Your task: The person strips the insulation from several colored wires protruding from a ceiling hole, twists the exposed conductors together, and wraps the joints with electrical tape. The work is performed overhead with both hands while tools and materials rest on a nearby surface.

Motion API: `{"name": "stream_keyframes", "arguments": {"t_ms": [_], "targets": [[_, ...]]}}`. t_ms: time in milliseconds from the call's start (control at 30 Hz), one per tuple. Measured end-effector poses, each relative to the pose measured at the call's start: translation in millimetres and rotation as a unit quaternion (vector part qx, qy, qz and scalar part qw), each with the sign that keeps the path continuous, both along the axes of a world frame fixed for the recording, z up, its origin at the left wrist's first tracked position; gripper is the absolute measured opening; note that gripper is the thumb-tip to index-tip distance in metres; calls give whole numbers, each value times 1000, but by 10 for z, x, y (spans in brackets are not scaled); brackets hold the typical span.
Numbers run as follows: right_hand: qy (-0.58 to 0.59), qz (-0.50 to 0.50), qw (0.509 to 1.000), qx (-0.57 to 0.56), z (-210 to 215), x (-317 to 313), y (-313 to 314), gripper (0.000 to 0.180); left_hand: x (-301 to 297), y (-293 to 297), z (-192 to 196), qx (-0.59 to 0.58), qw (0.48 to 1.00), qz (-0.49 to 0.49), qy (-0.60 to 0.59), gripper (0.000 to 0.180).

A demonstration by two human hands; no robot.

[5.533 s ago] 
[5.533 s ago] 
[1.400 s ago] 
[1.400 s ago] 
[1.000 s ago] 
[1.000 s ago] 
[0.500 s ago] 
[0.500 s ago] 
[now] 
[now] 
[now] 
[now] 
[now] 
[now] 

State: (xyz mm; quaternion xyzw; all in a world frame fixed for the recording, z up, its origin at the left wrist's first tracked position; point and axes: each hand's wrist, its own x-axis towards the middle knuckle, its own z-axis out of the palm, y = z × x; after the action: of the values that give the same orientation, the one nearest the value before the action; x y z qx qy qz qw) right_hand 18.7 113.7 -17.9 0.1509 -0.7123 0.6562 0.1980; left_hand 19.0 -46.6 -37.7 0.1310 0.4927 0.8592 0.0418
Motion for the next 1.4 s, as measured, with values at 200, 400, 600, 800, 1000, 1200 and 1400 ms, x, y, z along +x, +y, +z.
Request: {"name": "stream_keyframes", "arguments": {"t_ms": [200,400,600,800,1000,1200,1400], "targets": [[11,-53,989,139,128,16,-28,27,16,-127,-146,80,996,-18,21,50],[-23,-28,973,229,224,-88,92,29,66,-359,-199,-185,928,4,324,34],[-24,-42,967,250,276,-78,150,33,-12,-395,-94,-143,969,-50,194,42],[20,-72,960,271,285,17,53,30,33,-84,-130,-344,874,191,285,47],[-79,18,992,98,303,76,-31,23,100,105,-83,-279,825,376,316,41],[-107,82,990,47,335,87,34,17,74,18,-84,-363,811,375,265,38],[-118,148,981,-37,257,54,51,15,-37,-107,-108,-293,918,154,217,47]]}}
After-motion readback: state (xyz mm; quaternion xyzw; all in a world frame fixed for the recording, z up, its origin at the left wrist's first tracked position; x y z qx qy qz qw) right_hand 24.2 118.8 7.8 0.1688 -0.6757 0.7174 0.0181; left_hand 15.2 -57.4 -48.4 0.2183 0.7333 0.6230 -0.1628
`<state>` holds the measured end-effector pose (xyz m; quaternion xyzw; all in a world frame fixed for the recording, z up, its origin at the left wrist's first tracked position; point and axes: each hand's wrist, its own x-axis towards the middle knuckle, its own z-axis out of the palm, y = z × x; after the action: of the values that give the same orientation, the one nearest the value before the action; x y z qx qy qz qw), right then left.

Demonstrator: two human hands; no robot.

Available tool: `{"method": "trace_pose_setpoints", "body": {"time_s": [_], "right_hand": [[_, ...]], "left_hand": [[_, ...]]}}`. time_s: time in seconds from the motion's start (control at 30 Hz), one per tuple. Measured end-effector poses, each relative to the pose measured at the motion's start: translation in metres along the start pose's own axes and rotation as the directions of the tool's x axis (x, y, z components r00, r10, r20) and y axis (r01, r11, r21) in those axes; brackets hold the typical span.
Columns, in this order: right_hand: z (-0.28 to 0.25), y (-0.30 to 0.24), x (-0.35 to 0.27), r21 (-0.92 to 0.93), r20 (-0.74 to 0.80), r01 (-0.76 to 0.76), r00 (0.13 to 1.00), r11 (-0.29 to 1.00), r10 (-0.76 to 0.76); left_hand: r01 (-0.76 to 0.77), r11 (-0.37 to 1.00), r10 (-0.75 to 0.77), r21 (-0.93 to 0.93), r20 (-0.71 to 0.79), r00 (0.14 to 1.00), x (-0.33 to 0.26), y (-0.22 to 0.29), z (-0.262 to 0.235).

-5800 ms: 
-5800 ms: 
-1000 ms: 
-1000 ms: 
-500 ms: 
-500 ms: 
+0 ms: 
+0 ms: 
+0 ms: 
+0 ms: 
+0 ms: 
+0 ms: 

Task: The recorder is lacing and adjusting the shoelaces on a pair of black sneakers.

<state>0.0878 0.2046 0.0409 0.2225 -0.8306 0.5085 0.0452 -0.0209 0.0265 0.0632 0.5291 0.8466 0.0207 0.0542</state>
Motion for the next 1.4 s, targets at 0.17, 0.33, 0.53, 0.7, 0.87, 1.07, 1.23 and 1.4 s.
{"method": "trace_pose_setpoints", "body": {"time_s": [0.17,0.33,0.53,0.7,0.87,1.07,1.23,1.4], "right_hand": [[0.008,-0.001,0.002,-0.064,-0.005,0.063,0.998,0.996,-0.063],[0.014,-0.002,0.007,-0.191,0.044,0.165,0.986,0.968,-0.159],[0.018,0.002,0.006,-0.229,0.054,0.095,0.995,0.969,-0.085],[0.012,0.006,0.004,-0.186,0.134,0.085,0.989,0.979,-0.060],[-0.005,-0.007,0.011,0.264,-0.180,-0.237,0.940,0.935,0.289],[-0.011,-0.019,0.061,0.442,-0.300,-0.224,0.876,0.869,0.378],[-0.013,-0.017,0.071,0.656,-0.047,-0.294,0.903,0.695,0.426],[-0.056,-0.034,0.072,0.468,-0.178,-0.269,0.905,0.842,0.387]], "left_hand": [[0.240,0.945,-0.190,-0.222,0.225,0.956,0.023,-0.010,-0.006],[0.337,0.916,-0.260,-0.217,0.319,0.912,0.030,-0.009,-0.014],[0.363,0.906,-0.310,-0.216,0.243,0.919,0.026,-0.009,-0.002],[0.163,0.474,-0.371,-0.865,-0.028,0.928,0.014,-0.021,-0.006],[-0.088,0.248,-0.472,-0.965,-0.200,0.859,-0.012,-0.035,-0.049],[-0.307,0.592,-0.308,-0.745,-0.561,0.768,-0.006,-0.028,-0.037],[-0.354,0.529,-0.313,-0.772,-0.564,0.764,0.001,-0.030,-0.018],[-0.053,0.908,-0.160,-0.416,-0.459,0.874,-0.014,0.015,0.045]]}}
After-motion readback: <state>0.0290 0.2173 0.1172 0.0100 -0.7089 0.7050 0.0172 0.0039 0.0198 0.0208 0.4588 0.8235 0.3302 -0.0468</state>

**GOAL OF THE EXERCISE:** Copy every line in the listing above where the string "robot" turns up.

**WRITTEN SOLUTION:**
A demonstration by two human hands; no robot.
Demonstrator: two human hands; no robot.

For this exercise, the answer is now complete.